**Instructions for the task**.
Reproduce the entries below exactly, but only from the line containing "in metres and" to the line containing "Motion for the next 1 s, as", inclusive.

**Supplied material**.
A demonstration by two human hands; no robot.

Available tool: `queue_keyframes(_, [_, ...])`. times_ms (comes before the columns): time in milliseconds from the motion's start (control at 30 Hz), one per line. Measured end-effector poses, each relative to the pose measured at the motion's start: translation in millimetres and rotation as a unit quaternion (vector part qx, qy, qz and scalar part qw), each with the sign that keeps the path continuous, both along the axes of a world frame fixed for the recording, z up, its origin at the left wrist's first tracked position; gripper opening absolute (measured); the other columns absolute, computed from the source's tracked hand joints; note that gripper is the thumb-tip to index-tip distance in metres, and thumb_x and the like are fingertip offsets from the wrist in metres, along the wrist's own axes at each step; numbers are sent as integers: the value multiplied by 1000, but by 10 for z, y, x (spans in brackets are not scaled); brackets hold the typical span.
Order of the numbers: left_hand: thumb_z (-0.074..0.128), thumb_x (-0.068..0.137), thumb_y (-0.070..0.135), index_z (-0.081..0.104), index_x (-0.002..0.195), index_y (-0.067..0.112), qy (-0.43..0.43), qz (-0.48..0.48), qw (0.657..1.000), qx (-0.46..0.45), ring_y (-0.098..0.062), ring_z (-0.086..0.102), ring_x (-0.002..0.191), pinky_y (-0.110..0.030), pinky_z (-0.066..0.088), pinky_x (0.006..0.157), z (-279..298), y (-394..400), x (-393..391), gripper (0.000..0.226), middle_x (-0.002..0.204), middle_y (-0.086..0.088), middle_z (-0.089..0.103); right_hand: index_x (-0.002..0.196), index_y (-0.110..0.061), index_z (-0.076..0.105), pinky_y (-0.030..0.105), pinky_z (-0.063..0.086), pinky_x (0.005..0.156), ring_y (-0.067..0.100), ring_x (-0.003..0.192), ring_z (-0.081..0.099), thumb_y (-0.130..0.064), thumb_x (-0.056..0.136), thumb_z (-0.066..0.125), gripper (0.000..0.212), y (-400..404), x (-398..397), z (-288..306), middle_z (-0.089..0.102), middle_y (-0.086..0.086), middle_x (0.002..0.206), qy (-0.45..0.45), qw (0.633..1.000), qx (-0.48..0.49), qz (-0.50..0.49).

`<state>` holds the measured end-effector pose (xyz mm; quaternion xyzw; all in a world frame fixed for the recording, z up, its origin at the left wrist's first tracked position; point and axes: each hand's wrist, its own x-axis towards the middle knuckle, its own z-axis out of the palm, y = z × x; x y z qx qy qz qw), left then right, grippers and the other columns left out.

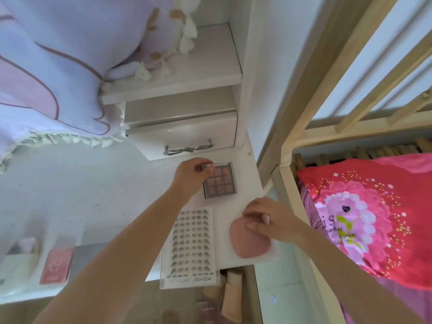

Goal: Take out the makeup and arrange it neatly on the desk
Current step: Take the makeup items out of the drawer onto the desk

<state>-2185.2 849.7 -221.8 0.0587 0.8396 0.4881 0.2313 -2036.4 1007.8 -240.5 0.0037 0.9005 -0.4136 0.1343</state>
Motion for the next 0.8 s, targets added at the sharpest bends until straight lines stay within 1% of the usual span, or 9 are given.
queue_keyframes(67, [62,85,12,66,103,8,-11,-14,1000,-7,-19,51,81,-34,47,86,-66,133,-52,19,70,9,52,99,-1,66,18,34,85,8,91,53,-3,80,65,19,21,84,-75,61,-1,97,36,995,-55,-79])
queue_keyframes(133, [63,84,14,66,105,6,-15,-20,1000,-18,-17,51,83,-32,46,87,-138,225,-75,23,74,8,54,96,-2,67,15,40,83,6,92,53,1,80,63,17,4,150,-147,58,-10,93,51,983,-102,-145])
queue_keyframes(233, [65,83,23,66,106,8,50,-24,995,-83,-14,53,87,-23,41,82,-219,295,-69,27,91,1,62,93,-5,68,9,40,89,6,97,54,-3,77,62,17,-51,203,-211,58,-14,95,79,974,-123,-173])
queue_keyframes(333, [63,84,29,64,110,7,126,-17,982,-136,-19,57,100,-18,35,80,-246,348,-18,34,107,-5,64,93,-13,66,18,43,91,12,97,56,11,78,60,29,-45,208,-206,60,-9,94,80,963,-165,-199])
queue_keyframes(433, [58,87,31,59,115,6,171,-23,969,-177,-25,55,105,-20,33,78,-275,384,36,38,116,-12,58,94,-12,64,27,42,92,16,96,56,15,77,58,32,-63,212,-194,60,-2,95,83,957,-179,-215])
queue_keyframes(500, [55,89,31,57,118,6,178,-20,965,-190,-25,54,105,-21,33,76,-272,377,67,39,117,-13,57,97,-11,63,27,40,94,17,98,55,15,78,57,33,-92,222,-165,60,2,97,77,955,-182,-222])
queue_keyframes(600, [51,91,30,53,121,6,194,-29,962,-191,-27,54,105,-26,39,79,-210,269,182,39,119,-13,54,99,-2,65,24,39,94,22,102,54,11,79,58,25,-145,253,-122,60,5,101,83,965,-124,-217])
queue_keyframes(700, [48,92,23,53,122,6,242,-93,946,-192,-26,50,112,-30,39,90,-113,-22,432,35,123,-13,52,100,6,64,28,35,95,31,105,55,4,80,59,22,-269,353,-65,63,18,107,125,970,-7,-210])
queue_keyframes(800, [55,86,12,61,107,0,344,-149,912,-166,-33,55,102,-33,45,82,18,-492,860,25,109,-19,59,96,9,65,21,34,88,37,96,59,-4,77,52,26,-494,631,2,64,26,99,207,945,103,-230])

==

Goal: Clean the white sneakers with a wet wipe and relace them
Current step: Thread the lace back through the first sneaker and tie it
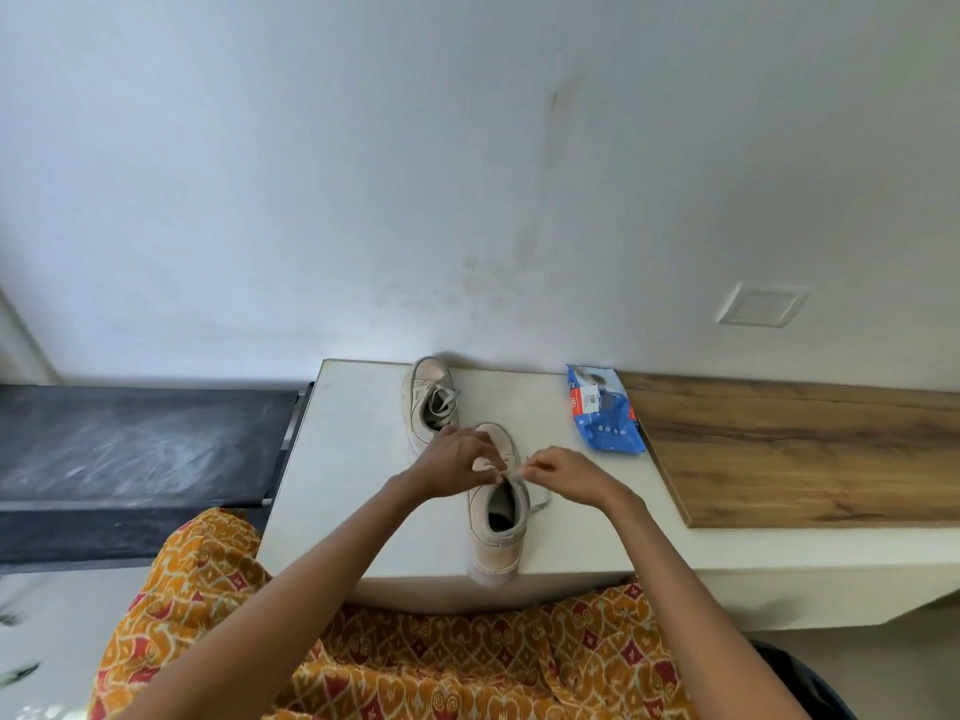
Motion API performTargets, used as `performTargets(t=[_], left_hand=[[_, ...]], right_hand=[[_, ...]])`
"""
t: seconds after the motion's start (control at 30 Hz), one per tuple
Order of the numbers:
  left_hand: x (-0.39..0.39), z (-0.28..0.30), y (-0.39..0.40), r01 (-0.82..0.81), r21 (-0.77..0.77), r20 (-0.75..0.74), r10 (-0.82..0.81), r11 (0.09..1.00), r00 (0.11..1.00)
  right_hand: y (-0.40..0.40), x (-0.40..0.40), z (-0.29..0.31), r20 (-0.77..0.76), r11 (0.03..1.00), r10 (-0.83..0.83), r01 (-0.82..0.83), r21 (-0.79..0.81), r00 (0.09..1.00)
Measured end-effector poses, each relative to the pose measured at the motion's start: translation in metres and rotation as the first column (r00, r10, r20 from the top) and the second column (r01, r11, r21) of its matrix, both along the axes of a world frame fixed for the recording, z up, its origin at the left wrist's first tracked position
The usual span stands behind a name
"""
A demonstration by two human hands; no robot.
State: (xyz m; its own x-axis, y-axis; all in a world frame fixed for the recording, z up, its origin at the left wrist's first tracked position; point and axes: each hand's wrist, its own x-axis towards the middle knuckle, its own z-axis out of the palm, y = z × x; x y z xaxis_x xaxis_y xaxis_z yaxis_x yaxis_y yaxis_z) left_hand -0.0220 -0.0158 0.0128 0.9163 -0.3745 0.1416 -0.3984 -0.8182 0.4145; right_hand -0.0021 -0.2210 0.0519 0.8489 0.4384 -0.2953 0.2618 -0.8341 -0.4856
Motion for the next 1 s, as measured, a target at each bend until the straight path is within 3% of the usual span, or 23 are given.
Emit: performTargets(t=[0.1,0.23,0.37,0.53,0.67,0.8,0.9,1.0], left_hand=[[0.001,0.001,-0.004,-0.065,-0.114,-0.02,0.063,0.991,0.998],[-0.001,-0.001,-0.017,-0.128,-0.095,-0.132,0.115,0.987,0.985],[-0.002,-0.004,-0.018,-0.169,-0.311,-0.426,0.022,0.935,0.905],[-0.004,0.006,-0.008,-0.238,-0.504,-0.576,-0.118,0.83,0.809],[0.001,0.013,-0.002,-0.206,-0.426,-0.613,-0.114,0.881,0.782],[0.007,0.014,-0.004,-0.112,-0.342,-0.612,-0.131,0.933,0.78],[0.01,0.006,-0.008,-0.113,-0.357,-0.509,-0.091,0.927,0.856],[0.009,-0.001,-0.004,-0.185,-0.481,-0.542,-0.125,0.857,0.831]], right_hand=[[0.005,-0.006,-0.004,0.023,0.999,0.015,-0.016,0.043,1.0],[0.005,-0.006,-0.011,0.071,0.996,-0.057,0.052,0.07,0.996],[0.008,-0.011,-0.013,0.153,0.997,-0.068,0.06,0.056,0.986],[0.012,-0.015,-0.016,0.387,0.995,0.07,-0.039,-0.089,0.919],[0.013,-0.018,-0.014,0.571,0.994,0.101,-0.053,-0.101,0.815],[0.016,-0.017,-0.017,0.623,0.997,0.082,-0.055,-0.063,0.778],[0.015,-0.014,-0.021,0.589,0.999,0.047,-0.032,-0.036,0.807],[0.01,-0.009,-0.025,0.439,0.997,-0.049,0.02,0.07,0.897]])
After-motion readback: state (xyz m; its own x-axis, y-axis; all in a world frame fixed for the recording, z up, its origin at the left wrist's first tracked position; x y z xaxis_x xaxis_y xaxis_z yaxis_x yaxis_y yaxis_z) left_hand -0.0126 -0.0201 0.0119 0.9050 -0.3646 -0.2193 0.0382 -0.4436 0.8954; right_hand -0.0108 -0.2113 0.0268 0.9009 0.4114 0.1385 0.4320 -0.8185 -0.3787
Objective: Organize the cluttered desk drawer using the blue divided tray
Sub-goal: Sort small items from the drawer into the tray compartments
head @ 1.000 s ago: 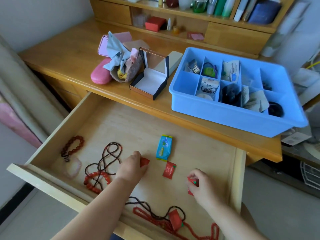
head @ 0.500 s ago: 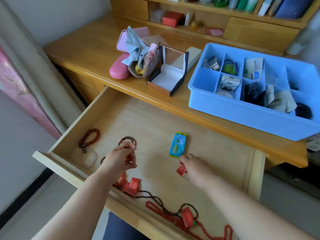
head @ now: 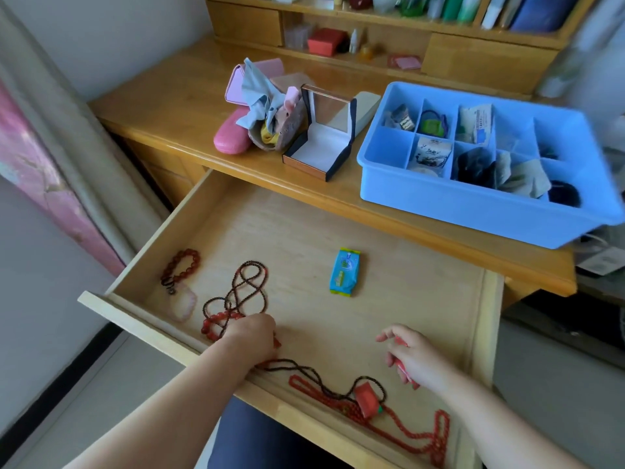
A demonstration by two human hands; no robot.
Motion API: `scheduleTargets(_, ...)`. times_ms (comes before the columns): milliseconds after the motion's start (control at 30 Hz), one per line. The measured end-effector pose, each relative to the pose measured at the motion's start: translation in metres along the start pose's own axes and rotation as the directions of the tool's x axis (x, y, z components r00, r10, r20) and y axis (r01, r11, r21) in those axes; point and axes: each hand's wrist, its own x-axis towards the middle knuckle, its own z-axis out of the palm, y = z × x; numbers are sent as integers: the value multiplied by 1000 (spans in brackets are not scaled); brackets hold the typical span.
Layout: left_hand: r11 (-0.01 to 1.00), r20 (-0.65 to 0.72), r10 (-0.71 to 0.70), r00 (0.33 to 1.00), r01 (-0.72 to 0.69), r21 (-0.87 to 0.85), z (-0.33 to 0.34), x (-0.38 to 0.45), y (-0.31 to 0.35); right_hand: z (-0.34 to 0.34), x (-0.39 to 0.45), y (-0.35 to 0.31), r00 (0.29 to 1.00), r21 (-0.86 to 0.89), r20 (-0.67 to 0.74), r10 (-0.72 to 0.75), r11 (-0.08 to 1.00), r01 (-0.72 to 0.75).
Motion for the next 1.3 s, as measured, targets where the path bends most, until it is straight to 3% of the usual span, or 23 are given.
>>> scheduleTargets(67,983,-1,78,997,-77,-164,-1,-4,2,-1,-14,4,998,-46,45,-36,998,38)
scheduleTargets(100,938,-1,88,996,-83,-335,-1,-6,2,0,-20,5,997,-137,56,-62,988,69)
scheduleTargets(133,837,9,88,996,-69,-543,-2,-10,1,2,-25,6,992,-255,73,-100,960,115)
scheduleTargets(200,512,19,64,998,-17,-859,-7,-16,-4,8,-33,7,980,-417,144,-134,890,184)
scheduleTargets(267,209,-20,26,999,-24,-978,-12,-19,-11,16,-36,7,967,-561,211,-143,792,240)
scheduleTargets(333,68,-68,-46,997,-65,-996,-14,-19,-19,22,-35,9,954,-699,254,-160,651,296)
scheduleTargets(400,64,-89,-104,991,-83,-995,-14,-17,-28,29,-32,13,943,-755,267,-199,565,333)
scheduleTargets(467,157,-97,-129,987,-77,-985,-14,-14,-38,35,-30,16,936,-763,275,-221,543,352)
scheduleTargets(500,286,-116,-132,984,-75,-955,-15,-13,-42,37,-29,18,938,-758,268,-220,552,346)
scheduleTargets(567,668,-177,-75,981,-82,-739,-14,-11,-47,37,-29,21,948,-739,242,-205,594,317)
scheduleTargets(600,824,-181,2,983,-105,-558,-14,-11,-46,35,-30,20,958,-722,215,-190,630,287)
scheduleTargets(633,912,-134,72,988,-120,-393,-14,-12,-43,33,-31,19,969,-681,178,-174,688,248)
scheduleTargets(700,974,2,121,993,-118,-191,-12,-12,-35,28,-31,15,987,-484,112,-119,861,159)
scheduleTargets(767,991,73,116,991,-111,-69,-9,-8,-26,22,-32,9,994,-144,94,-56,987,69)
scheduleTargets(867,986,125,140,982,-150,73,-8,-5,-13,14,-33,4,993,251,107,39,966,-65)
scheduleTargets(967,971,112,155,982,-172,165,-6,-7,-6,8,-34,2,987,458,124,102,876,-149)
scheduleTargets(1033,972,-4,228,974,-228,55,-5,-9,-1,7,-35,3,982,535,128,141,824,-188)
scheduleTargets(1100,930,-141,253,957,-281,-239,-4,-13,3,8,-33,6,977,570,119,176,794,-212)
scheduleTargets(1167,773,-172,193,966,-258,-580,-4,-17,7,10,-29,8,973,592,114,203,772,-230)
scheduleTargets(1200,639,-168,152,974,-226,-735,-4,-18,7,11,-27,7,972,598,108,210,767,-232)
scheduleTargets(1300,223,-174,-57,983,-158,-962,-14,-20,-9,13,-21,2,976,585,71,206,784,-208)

**Completed task**.
Measured end-effector poses, each relative to the pose measured at the motion's start: translation in metres and rotation as the first column (r00, r10, r20 from the top) and the second column (r01, r11, r21) of its matrix, both along the axes of a world frame fixed for the recording, z up, its origin at the left wrist's first tracked position
The usual span stands behind a name
"""
A demonstration by two human hands; no robot.
State: (xyz m; its own x-axis, y-axis; all in a world frame fixed for the recording, z up, its origin at the left wrist's first tracked position; point and axes: each hand's wrist, its own x-axis towards the middle knuckle, its own z-axis out of the palm, y = z × x; x y z xaxis_x xaxis_y xaxis_z yaxis_x yaxis_y yaxis_z) left_hand -0.0220 -0.0158 0.0128 0.9163 -0.3745 0.1416 -0.3984 -0.8182 0.4145; right_hand -0.0021 -0.2210 0.0519 0.8489 0.4384 -0.2953 0.2618 -0.8341 -0.4856
Motion for the next 1 s, as measured, a target at each bend until the straight path is within 3% of the usual span, or 23 are given.

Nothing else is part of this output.